The problem:
The answer is the set of lines that include "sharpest", copied from the data below.

Records for processing:
○ ○ ○ ○ ○ ○ ○

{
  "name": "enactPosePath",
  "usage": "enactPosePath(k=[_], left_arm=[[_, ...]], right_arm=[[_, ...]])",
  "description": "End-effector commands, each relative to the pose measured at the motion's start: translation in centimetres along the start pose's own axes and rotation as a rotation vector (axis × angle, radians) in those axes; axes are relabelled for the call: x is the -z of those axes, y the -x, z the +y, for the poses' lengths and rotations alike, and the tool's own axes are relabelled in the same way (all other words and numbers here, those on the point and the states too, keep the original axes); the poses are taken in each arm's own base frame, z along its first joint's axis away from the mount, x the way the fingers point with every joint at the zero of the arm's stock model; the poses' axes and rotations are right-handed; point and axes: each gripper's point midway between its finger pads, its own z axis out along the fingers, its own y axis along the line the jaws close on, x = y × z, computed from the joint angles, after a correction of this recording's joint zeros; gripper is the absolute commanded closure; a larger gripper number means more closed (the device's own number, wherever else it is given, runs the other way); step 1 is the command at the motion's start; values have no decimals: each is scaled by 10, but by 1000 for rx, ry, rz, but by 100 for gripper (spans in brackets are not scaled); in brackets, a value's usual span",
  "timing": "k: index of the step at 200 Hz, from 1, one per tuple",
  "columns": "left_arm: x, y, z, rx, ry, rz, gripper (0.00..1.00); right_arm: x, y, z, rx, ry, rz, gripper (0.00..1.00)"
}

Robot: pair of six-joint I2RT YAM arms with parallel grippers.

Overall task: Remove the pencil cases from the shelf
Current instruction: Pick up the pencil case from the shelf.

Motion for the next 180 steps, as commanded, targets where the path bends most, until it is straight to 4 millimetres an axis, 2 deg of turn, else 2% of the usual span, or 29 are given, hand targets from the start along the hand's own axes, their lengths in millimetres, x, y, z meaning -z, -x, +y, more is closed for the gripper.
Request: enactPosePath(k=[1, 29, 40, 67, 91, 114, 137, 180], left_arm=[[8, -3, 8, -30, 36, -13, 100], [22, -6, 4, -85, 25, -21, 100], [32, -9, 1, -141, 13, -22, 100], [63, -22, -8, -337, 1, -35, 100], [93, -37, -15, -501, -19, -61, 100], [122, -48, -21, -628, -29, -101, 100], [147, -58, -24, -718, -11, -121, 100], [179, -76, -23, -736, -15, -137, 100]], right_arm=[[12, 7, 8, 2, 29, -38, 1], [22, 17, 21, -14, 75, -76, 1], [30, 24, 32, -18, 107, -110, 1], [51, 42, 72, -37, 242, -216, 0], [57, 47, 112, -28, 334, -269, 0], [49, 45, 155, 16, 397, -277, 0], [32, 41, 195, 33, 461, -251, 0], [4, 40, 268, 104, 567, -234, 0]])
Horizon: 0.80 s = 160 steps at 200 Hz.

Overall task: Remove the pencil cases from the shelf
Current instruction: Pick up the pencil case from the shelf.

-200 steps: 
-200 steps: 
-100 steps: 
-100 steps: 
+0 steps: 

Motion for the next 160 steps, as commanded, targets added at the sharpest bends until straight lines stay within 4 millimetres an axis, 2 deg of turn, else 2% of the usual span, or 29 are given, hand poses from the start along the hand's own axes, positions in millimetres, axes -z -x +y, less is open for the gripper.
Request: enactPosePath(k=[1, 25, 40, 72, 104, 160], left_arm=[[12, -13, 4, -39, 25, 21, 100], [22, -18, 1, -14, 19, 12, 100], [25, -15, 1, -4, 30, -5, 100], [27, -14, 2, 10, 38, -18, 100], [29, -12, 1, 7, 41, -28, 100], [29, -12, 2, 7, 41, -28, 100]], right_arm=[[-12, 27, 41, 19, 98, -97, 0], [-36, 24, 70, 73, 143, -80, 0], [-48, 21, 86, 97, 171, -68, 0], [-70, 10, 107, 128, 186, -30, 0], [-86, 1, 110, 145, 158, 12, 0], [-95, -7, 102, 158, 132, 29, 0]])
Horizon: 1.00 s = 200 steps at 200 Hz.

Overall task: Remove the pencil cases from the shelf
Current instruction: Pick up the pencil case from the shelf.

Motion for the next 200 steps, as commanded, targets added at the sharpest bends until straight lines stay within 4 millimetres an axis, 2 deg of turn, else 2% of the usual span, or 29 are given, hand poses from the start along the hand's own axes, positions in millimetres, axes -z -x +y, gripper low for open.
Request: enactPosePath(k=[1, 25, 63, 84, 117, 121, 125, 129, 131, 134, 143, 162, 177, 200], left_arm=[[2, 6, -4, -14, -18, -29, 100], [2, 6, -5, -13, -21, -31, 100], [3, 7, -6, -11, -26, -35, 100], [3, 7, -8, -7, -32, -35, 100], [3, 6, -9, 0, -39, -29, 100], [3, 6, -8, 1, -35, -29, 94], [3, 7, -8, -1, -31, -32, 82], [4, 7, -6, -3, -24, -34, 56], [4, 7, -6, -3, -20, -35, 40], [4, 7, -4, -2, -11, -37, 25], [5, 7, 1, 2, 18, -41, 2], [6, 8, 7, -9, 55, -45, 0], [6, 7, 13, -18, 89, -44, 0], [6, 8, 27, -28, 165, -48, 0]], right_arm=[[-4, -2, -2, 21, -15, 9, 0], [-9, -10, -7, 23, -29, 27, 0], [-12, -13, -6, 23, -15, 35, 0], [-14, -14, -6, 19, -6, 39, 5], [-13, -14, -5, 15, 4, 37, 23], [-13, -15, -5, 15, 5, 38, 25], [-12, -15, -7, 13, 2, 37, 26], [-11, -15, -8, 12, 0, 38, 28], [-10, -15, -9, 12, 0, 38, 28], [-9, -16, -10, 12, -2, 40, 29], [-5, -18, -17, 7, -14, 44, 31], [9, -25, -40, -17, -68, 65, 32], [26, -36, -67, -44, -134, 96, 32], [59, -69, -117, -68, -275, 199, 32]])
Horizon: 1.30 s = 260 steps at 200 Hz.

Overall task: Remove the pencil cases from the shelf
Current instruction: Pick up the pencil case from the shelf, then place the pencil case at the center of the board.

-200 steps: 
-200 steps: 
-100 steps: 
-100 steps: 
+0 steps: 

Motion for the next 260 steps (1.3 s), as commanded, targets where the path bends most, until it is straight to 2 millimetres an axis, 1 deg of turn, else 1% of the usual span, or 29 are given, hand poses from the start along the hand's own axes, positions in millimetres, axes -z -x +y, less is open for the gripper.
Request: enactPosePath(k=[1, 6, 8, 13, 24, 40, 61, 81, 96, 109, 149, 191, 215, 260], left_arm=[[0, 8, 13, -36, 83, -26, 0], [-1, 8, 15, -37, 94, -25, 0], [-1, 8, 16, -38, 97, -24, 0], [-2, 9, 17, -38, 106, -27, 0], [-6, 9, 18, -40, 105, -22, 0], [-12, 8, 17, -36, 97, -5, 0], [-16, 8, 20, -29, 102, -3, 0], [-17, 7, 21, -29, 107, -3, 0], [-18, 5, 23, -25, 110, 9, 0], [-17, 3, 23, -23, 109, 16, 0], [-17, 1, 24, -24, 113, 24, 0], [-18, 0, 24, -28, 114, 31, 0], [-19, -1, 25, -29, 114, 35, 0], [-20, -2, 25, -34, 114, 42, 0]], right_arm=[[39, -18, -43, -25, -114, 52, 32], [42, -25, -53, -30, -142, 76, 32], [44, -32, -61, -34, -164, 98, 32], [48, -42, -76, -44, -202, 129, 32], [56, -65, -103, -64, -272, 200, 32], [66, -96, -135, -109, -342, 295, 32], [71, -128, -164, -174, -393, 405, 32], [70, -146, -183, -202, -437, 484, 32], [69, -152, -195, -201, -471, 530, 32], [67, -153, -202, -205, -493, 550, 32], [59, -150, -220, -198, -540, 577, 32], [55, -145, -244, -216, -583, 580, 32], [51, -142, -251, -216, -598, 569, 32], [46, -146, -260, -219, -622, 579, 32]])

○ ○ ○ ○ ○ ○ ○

Exercise output:
Motion for the next 160 steps, as commanded, targets added at the sharpest bends until straight lines stay within 4 millimetres an axis, 2 deg of turn, else 2% of the usual span, or 29 are given, hand poses from the start along the hand's own axes, positions in millimetres, axes -z -x +y, less is open for the gripper.
Motion for the next 200 steps, as commanded, targets added at the sharpest bends until straight lines stay within 4 millimetres an axis, 2 deg of turn, else 2% of the usual span, or 29 are given, hand poses from the start along the hand's own axes, positions in millimetres, axes -z -x +y, gripper low for open.

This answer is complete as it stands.